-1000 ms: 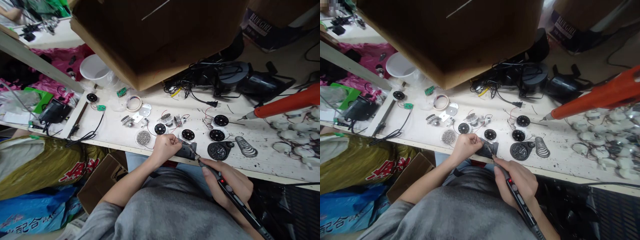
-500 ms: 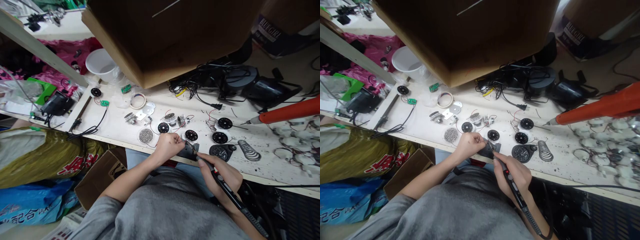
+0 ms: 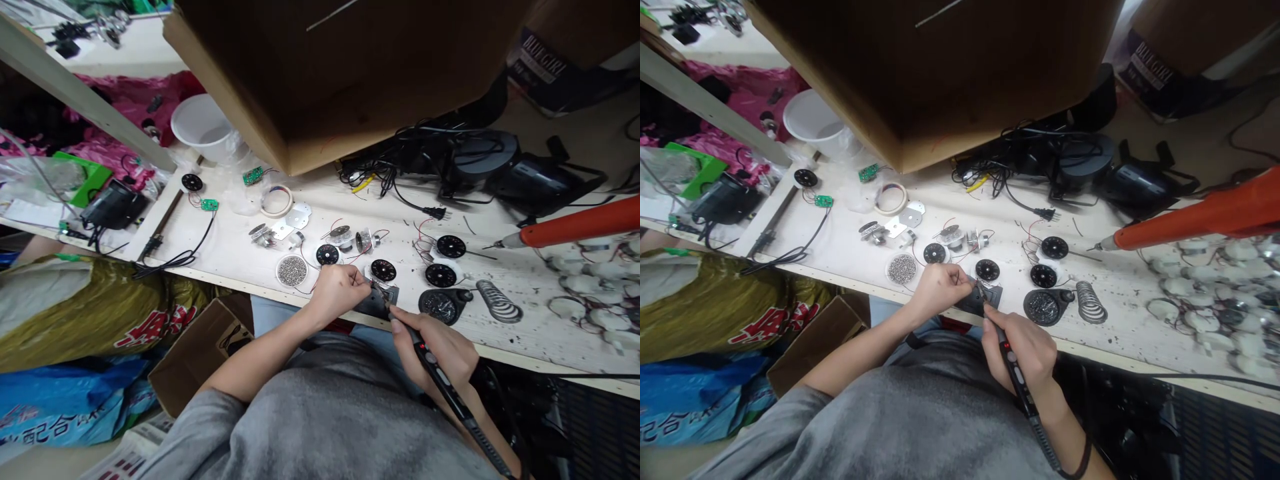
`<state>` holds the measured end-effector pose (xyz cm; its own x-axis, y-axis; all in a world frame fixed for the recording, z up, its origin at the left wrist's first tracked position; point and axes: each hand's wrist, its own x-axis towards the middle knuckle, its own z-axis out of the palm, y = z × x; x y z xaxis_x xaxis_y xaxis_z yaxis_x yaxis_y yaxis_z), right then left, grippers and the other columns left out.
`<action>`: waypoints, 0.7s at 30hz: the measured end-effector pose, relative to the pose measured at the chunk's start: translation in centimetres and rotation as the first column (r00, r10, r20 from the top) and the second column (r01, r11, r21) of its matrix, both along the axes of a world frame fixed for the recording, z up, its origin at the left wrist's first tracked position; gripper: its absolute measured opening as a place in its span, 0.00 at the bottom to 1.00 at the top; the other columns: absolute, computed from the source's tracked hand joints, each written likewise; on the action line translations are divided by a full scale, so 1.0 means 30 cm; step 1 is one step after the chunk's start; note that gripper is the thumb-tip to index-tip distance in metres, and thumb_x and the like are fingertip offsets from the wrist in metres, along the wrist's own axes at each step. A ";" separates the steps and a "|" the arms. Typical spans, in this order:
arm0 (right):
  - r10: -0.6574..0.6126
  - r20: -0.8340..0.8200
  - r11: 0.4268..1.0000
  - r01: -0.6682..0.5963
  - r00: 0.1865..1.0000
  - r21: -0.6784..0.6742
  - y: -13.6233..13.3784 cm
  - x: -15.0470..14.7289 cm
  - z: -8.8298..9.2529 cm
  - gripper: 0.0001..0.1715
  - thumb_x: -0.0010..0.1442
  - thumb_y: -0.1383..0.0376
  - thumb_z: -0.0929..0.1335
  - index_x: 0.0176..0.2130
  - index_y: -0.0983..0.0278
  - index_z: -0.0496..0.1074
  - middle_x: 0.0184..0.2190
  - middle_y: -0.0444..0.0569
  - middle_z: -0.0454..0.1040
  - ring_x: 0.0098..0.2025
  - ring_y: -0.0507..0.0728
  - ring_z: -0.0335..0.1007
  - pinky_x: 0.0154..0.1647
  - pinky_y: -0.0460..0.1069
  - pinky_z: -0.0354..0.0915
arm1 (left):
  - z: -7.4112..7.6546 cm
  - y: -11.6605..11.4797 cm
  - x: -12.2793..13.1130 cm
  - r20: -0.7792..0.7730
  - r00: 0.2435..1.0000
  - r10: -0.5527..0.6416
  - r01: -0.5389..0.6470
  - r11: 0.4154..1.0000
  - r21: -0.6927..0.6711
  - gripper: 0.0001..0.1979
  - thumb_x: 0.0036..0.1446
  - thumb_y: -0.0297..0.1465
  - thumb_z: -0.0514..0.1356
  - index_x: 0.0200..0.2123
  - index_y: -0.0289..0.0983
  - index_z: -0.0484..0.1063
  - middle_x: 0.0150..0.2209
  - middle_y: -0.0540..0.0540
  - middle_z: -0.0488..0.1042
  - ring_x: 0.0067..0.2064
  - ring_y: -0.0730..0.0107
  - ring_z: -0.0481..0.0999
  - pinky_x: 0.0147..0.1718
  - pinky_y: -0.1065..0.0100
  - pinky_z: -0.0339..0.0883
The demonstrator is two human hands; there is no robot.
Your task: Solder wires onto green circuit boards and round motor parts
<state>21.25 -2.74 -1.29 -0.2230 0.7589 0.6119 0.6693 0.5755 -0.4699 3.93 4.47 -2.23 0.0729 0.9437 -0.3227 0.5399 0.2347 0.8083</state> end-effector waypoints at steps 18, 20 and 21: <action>0.019 -0.016 0.999 -0.019 1.000 -0.043 -0.010 0.021 0.017 0.15 0.63 0.76 0.71 0.48 0.64 0.77 0.33 0.47 0.83 0.30 0.53 0.79 0.32 0.46 0.74 | 0.013 0.001 0.003 -0.024 1.000 0.010 -0.011 1.000 -0.024 0.10 0.48 0.22 0.66 0.18 0.36 0.72 0.18 0.54 0.71 0.24 0.74 0.68 0.29 0.72 0.60; -0.017 -0.028 0.999 0.016 0.999 -0.045 -0.027 0.025 0.030 0.15 0.63 0.75 0.71 0.48 0.62 0.78 0.34 0.46 0.83 0.30 0.54 0.79 0.33 0.47 0.75 | 0.013 0.001 0.003 -0.027 1.000 0.006 -0.007 1.000 -0.020 0.10 0.47 0.22 0.66 0.18 0.36 0.72 0.18 0.54 0.71 0.24 0.74 0.69 0.29 0.72 0.60; -0.046 -0.040 0.998 0.044 0.998 -0.050 -0.035 0.026 0.037 0.14 0.63 0.75 0.71 0.48 0.61 0.78 0.34 0.45 0.83 0.30 0.54 0.79 0.33 0.48 0.75 | 0.013 0.001 0.002 -0.028 1.000 0.005 -0.006 1.000 -0.018 0.10 0.47 0.22 0.66 0.18 0.36 0.72 0.18 0.54 0.71 0.24 0.74 0.69 0.29 0.72 0.60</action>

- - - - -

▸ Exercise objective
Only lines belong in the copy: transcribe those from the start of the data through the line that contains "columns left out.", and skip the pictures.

▸ Result below
-1000 ms: 
-500 ms: 
+0 ms: 
`<state>` holds the measured end-effector pose (xyz cm; its own x-axis, y-axis; all in a world frame fixed for the recording, z up, its origin at the left wrist's first tracked position; point and axes: each hand's wrist, its own x-axis towards the middle knuckle, its own z-axis out of the palm, y = z × x; x y z xaxis_x xaxis_y xaxis_z yaxis_x yaxis_y yaxis_z), right then left, grippers and the other columns left out.

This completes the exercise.